Medical Errors Report #24
A Four-Year Solution Implementation Study
Hospitals Must Be
More Proactive in Quality Improvement Rather than Colorful Slogans
Based on the experience of working in this industry for many years, I have observed that the health-care industry loves to use the term proactive, but in reality, our behavior is usually the opposite. We wait until disaster strikes before we act. When disaster strikes, many people die. Reducing medical errors needs a continuous strategy of prevention consisting of a continuous evaluation of the process, the process-lines and the interconnections of process-lines with other hospital departments. We should respond proactively to prevent errors from occurring instead of engaging in crisis-response intervention after the effect.
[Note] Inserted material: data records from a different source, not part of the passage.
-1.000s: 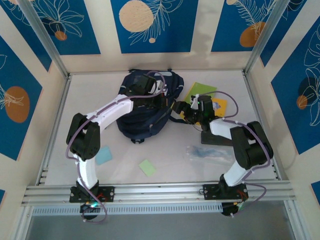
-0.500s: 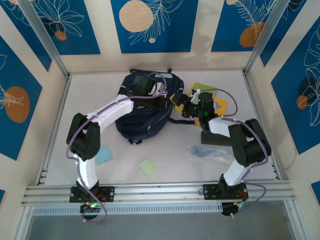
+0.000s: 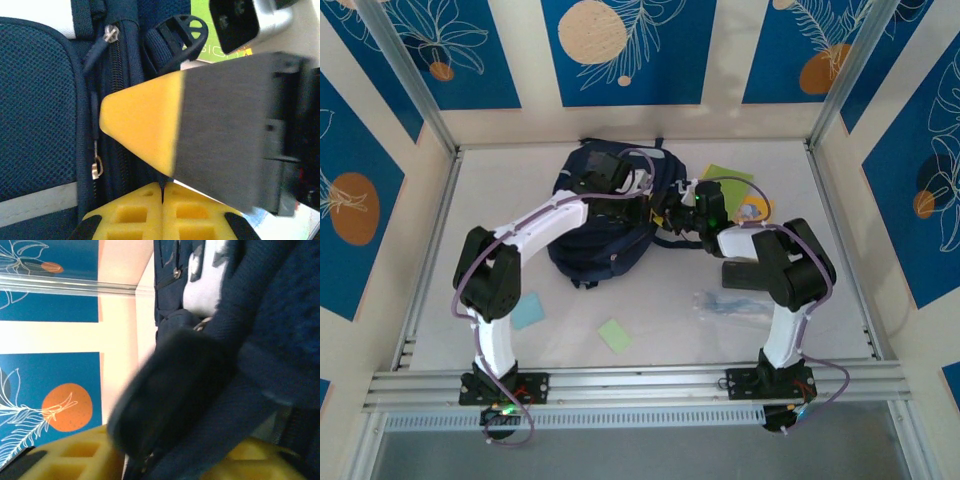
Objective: Pack the student bag
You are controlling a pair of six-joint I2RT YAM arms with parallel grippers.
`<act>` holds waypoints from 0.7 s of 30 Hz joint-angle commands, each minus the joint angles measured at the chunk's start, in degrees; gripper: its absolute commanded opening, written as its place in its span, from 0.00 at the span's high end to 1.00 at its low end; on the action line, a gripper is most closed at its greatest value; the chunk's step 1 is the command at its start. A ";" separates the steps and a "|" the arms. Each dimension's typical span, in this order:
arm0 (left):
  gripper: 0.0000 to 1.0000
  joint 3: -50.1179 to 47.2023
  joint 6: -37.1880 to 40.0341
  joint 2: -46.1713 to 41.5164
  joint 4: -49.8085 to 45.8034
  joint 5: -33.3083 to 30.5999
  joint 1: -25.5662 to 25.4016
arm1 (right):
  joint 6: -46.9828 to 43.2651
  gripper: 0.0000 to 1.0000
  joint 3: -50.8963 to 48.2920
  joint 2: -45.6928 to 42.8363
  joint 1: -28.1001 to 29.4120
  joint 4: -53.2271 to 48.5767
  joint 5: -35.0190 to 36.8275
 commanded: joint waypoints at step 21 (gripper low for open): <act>0.67 -29.88 -8.70 -26.08 -3.62 -15.81 -4.72 | 4.26 1.00 5.39 0.36 0.58 -2.69 2.52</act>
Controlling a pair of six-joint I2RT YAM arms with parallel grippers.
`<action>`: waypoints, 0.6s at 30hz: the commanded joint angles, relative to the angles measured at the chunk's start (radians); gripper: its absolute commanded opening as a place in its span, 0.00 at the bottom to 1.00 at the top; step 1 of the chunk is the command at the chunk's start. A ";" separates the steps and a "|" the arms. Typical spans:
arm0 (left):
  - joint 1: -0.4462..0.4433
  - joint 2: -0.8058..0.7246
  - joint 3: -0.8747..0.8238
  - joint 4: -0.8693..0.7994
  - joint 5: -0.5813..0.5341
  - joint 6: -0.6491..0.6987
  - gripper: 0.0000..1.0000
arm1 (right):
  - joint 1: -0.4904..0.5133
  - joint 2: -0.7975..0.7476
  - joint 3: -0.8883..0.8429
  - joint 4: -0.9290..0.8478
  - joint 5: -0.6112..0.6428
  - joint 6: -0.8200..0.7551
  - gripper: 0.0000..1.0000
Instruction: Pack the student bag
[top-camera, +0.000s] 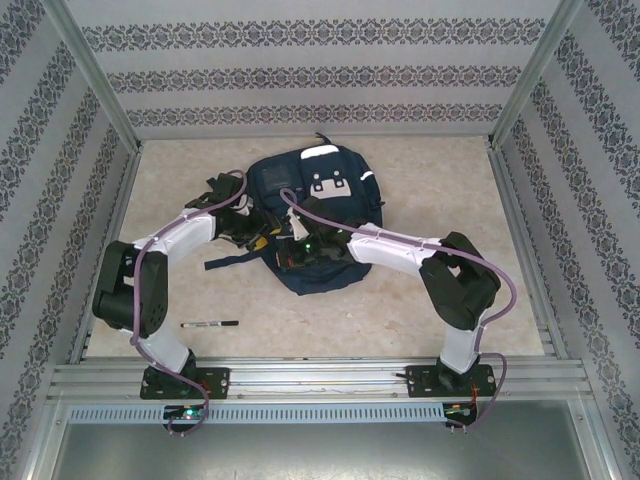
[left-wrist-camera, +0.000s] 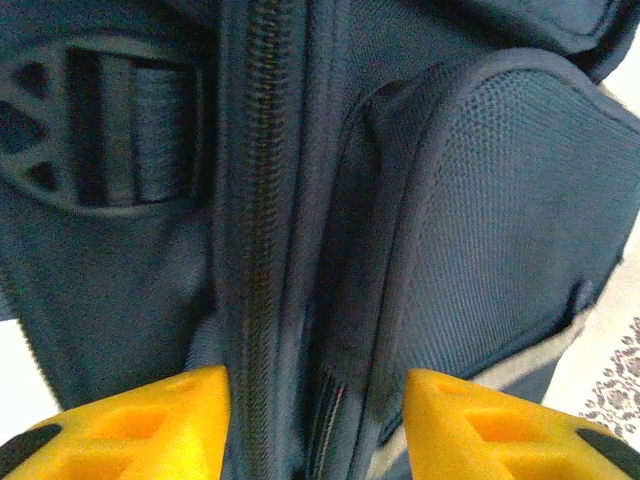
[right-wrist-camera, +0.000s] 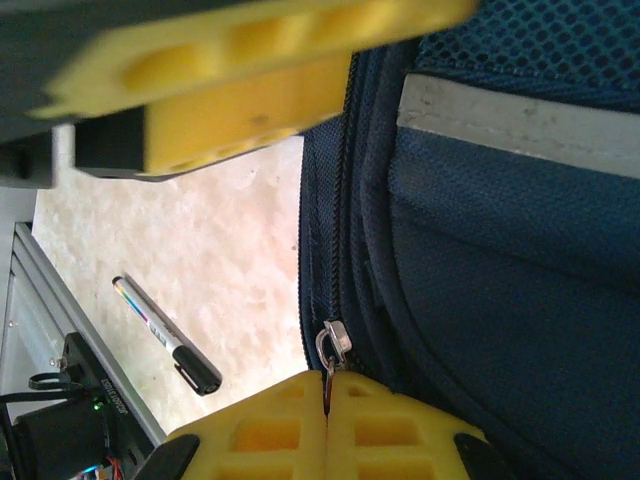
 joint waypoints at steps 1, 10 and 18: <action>-0.034 0.041 0.025 0.015 -0.083 -0.029 0.43 | 0.023 0.011 0.021 0.067 -0.031 -0.022 0.00; -0.041 0.049 0.154 -0.140 -0.235 0.223 0.00 | 0.025 -0.052 -0.035 -0.248 0.219 -0.024 0.00; 0.008 0.100 0.273 -0.262 -0.195 0.419 0.00 | -0.050 -0.183 -0.155 -0.450 0.330 -0.102 0.00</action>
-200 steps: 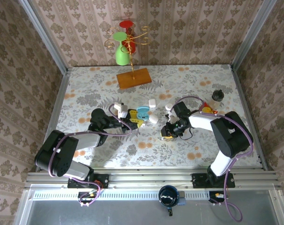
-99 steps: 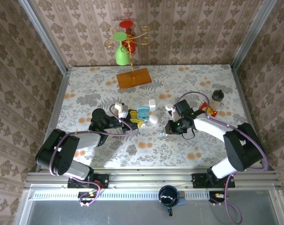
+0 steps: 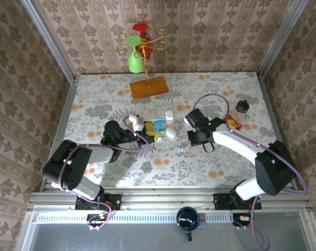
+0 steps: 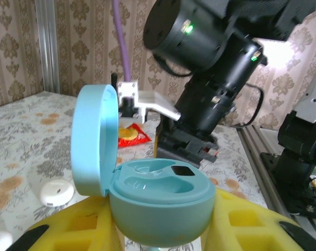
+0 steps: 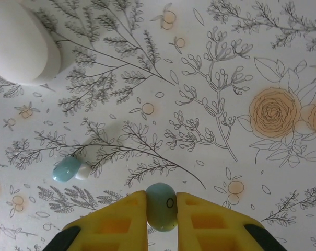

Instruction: Insert wireless bluetooth earbuds into charging case

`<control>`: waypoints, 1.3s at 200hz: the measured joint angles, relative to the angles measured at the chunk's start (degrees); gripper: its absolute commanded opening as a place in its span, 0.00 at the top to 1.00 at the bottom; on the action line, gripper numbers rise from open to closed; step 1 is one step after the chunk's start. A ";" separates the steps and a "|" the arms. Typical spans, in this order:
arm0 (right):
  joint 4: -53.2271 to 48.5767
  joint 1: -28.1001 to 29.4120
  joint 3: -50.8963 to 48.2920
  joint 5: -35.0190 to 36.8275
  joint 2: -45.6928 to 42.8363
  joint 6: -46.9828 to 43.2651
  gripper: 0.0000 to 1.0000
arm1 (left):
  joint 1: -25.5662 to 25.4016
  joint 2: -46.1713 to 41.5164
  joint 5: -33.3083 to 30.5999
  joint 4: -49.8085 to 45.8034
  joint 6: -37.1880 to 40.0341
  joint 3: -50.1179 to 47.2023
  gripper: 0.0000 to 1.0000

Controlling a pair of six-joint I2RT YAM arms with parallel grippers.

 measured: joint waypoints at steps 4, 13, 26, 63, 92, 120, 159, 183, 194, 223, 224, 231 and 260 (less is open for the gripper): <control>0.15 0.35 0.00 0.17 -0.35 -0.42 0.82 | 0.00 0.50 -0.07 -0.04 0.17 0.00 0.76; 0.85 1.03 -0.04 0.15 -1.66 -1.29 0.82 | 0.00 1.62 -0.13 -0.04 0.39 0.02 0.76; 3.08 1.68 -0.44 -0.26 -4.66 -2.82 0.83 | 0.00 2.62 -0.11 -0.07 0.61 0.00 0.76; 13.60 2.16 -3.74 -6.36 -14.86 -7.26 0.84 | 0.00 2.89 -0.07 -0.02 1.05 0.02 0.76; 20.31 2.34 -4.92 -14.38 -16.85 -9.01 0.84 | -0.02 2.89 1.16 -0.02 1.03 0.28 0.79; 25.16 3.08 -4.92 -21.29 -16.85 -10.34 0.84 | -0.11 3.45 2.95 0.00 1.01 1.46 0.80; 27.56 4.50 -4.44 -25.81 -15.63 -11.72 0.84 | -0.11 3.78 4.37 -0.02 0.81 2.05 0.80; 27.63 5.03 -4.00 -26.69 -13.94 -12.57 0.84 | -0.11 3.78 4.70 -0.02 0.79 2.05 0.80; 27.61 5.05 -4.00 -26.80 -13.64 -12.98 0.84 | -0.11 3.76 4.70 0.00 0.79 2.05 0.80; 27.54 5.05 -3.87 -27.17 -13.00 -13.25 0.84 | -0.11 3.76 4.70 0.00 0.81 2.05 0.80; 27.54 5.05 -3.85 -27.19 -12.96 -13.25 0.84 | -0.11 3.76 4.70 -0.02 0.79 2.05 0.80; 27.54 5.11 -3.76 -27.17 -12.87 -13.25 0.84 | -0.11 3.74 4.72 0.00 0.79 2.05 0.80; 28.09 5.20 -3.65 -27.17 -12.66 -13.25 0.83 | -0.11 3.74 4.74 -0.02 0.79 2.05 0.80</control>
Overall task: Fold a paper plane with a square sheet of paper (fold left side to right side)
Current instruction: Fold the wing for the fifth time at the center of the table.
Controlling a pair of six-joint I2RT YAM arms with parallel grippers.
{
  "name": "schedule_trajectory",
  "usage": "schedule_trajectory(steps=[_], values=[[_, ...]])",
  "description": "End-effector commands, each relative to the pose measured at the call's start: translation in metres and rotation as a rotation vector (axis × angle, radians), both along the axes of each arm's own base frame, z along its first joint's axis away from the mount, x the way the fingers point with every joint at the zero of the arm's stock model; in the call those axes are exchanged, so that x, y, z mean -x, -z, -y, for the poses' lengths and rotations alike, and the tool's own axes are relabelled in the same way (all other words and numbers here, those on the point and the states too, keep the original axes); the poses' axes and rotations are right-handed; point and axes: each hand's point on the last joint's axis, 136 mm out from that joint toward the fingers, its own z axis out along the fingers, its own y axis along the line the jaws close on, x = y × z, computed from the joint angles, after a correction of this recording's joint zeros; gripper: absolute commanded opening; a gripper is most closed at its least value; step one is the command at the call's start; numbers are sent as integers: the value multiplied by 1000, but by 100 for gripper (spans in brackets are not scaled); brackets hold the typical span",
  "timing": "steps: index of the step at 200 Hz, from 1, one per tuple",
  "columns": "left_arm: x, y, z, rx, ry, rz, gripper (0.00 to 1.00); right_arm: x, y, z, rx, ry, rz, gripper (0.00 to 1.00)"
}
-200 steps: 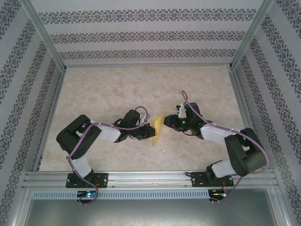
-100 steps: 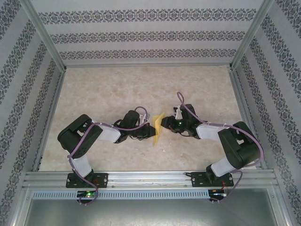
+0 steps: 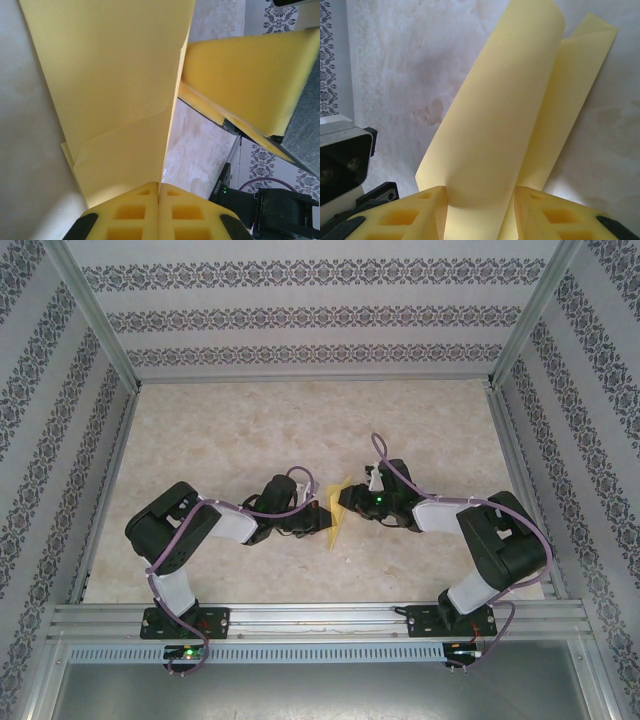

Many hospitals have not been drilled to prepare for bioterrorism or chemical attack. Contrary to the claim that the community is ready for a national medical emergency, evidence indicates that any large-scale bioterrorism attack would lead to a disaster of unimaginable proportion. Action on paper is not as important as regular drills by the frontline health-care workers who are going to be responding first-hand to the victims. What will be the role of the nurses, physicians, lab techs, pharmacists, and so on during a national disaster? How will they be quickly deployed from one city to another? Who will take care of the patients left behind by the responding health-care workers? How will these health-care workers be protected before entering the location of the disaster? How will the victims in a particular location be evacuated? How can the evacuation of a big city be done without chaos? These are some of the unanswered questions, and the number of deaths due to a mass attack will increase in proportion to lack of preparedness.